Dataset entries section start

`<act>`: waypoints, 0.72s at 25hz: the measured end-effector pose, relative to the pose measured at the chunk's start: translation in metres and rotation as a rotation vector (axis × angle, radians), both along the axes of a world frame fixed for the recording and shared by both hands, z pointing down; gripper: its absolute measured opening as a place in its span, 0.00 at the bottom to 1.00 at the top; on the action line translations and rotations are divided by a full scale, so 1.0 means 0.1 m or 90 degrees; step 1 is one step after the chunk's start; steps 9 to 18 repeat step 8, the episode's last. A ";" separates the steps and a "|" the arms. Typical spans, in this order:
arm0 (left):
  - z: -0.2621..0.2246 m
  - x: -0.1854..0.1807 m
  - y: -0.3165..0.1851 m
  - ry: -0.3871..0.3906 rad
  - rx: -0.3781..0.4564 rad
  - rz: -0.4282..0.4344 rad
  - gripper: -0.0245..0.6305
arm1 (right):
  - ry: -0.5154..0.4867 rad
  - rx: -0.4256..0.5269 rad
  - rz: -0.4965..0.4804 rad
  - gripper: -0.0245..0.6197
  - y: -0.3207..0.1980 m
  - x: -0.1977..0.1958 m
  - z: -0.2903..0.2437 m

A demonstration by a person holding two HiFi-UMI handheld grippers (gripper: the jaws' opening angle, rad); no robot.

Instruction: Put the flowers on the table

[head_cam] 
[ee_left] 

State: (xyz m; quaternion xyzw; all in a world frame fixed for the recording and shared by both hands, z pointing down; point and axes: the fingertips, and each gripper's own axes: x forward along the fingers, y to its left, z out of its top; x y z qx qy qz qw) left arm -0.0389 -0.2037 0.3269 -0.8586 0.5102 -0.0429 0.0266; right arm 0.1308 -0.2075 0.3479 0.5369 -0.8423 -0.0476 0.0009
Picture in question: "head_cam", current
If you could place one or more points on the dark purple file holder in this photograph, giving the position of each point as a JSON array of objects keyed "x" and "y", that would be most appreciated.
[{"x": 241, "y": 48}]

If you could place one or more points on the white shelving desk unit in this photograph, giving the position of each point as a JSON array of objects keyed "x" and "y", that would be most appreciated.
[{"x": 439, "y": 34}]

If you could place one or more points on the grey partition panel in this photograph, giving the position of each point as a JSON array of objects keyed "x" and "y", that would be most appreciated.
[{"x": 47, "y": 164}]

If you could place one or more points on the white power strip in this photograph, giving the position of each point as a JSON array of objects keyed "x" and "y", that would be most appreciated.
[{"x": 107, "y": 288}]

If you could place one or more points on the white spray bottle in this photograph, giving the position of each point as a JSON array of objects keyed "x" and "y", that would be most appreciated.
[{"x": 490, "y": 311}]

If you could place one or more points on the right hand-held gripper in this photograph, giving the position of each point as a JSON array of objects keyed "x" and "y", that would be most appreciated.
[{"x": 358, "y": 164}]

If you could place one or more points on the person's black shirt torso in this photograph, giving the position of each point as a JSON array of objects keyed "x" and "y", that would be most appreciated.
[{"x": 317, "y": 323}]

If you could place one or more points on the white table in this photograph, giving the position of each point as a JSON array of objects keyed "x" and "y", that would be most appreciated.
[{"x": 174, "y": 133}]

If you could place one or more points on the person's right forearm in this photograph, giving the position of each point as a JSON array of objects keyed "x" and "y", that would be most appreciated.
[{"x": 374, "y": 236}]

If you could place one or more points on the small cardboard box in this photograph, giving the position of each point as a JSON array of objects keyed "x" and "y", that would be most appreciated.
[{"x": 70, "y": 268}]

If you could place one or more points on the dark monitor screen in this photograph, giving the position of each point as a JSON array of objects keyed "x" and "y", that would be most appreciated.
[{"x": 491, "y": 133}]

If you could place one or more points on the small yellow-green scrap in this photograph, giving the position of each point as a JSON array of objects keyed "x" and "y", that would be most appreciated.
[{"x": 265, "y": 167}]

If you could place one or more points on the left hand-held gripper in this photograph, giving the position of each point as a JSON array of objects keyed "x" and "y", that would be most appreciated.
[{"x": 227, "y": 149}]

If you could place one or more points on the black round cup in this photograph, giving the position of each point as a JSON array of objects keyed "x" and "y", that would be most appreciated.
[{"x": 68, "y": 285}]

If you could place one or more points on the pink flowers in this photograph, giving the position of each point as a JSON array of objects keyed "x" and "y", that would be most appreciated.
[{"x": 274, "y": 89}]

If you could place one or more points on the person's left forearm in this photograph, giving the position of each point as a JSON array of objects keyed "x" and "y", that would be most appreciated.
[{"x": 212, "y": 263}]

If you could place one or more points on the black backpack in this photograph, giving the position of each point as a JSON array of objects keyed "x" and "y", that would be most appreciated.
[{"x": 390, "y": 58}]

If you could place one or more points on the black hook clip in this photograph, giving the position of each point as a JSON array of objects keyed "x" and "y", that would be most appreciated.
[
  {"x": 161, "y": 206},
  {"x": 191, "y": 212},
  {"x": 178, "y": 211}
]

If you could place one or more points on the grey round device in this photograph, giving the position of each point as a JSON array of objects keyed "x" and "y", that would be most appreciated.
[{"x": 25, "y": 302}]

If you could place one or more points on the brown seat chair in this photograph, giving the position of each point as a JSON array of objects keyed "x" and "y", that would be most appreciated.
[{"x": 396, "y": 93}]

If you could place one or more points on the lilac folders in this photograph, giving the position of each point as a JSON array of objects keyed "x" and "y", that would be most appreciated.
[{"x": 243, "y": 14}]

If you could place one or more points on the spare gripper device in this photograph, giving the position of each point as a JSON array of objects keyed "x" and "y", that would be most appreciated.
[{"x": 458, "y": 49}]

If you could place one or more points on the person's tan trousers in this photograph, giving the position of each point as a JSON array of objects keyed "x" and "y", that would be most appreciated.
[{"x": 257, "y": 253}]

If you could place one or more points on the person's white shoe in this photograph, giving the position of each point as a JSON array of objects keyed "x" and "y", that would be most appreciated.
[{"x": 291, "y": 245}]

Dataset entries section end

■ **Problem**
Take the listing above and write it out again exactly.

■ **The answer**
`<act>`: waypoints, 0.72s at 25hz: the measured end-effector pose, relative to the pose measured at the chunk's start: translation in metres and rotation as a rotation vector (axis × angle, radians), both along the axes of a world frame fixed for the recording and shared by both hands, z pointing down; gripper: its absolute measured opening as a place in its span, 0.00 at the bottom to 1.00 at the top; on the action line translations and rotations are divided by a full scale, so 1.0 means 0.1 m or 90 degrees; step 1 is one step after the chunk's start; steps 9 to 18 repeat step 8, the episode's last. A ";" separates the steps and a "|" the arms. Typical spans, in this order:
arm0 (left):
  - z: -0.2621..0.2246 m
  - x: -0.1854..0.1807 m
  - y: -0.3165..0.1851 m
  - ry: -0.3871..0.3906 rad
  - rx: -0.3781..0.4564 rad
  - rz: -0.4282..0.4344 rad
  - gripper: -0.0245..0.6305
arm1 (right):
  - ry: -0.5154..0.4867 rad
  - rx: -0.4256..0.5269 rad
  - rz: -0.4965..0.4804 rad
  - gripper: -0.0245..0.6197
  - y: -0.3207..0.1980 m
  - x: -0.1977..0.1958 m
  - z: -0.2903..0.2437 m

A demonstration by a person holding two HiFi-UMI handheld grippers (gripper: the jaws' opening angle, rad); no robot.

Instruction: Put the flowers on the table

[head_cam] 
[ee_left] 

State: (xyz m; quaternion xyzw; all in a world frame fixed for the recording and shared by both hands, z pointing down; point and axes: the fingertips, and each gripper's own axes: x forward along the fingers, y to its left, z out of its top; x y z qx qy qz qw) left arm -0.0389 -0.2037 0.3269 -0.8586 0.5102 -0.0429 0.0266; right arm 0.1308 -0.2075 0.3479 0.5369 -0.8423 -0.0476 0.0009
Picture in question: "head_cam", current
If you could place one or more points on the dark purple file holder in this photograph, giving the position of each point as a JSON array of objects keyed "x" and "y", that would be most appreciated.
[{"x": 241, "y": 48}]

If you could place one or more points on the white shelving desk unit in this photograph, giving the position of each point as a JSON array of objects keyed "x" and "y", that would be most appreciated.
[{"x": 439, "y": 34}]

If you could place one or more points on the grey partition panel in this photograph, giving the position of each point as a JSON array of objects keyed "x" and "y", that would be most appreciated.
[{"x": 47, "y": 164}]

If you could place one or more points on the white power strip in this photograph, giving the position of each point as a JSON array of objects keyed "x" and "y", that would be most appreciated.
[{"x": 107, "y": 288}]

If you could place one or more points on the white spray bottle in this photograph, giving the position of each point as a JSON array of objects keyed "x" and "y", that would be most appreciated.
[{"x": 490, "y": 311}]

If you could place one or more points on the right hand-held gripper in this photograph, giving the position of each point as a JSON array of objects keyed "x" and "y", that would be most appreciated.
[{"x": 358, "y": 164}]

If you could place one or more points on the person's black shirt torso in this photograph, giving the position of each point as a JSON array of objects keyed "x" and "y", that would be most appreciated.
[{"x": 317, "y": 323}]

If you could place one or more points on the white table in this photograph, giving the position of each point as a JSON array of objects keyed "x" and "y", that would be most appreciated.
[{"x": 174, "y": 133}]

If you could place one or more points on the person's right forearm in this photograph, giving the position of each point as a JSON array of objects keyed "x" and "y", that would be most appreciated.
[{"x": 374, "y": 236}]

If you could place one or more points on the small cardboard box in this photograph, giving the position of each point as a JSON array of objects keyed "x" and "y", that would be most appreciated.
[{"x": 70, "y": 268}]

If you could place one or more points on the dark monitor screen in this photograph, giving the position of each point as a JSON array of objects keyed "x" and "y", that would be most appreciated.
[{"x": 491, "y": 133}]

If you could place one or more points on the small yellow-green scrap in this photograph, giving the position of each point as a JSON array of objects keyed "x" and "y", that would be most appreciated.
[{"x": 265, "y": 167}]

If you could place one or more points on the left hand-held gripper in this photograph, giving the position of each point as a JSON array of objects keyed "x" and "y", that would be most appreciated.
[{"x": 227, "y": 149}]

If you could place one or more points on the black round cup in this photograph, giving the position of each point as a JSON array of objects keyed "x" and "y", that would be most appreciated.
[{"x": 68, "y": 285}]

If you could place one or more points on the pink flowers in this photograph, giving the position of each point as a JSON array of objects keyed "x" and "y", that would be most appreciated.
[{"x": 274, "y": 89}]

If you could place one or more points on the person's left forearm in this photograph, giving the position of each point as a JSON array of objects keyed "x" and "y", that would be most appreciated.
[{"x": 212, "y": 263}]

If you could place one or more points on the black backpack in this photograph, giving the position of each point as a JSON array of objects keyed "x" and "y", that would be most appreciated.
[{"x": 390, "y": 58}]

If you could place one or more points on the black hook clip in this photograph, giving the position of each point as a JSON array of objects keyed "x" and "y", that would be most appreciated.
[
  {"x": 161, "y": 206},
  {"x": 191, "y": 212},
  {"x": 178, "y": 211}
]

If you could place one or more points on the grey round device in this photograph, giving the position of each point as a JSON array of objects keyed "x" and "y", that would be most appreciated.
[{"x": 25, "y": 302}]

If you could place one or more points on the brown seat chair in this photograph, giving the position of each point as a JSON array of objects keyed "x" and "y", that would be most appreciated.
[{"x": 396, "y": 93}]

If you could place one or more points on the lilac folders in this photograph, giving the position of each point as a JSON array of objects keyed "x" and "y", that would be most appreciated.
[{"x": 243, "y": 14}]

If you could place one or more points on the spare gripper device in this photograph, giving the position of each point as a JSON array of objects keyed "x" and "y", that would be most appreciated.
[{"x": 458, "y": 49}]

If you could place one or more points on the person's tan trousers in this photograph, giving the position of each point as a JSON array of objects keyed "x" and "y", that would be most appreciated.
[{"x": 257, "y": 253}]

If you could place one or more points on the person's white shoe in this photograph, giving the position of each point as a JSON array of objects keyed "x" and "y", that would be most appreciated.
[{"x": 291, "y": 245}]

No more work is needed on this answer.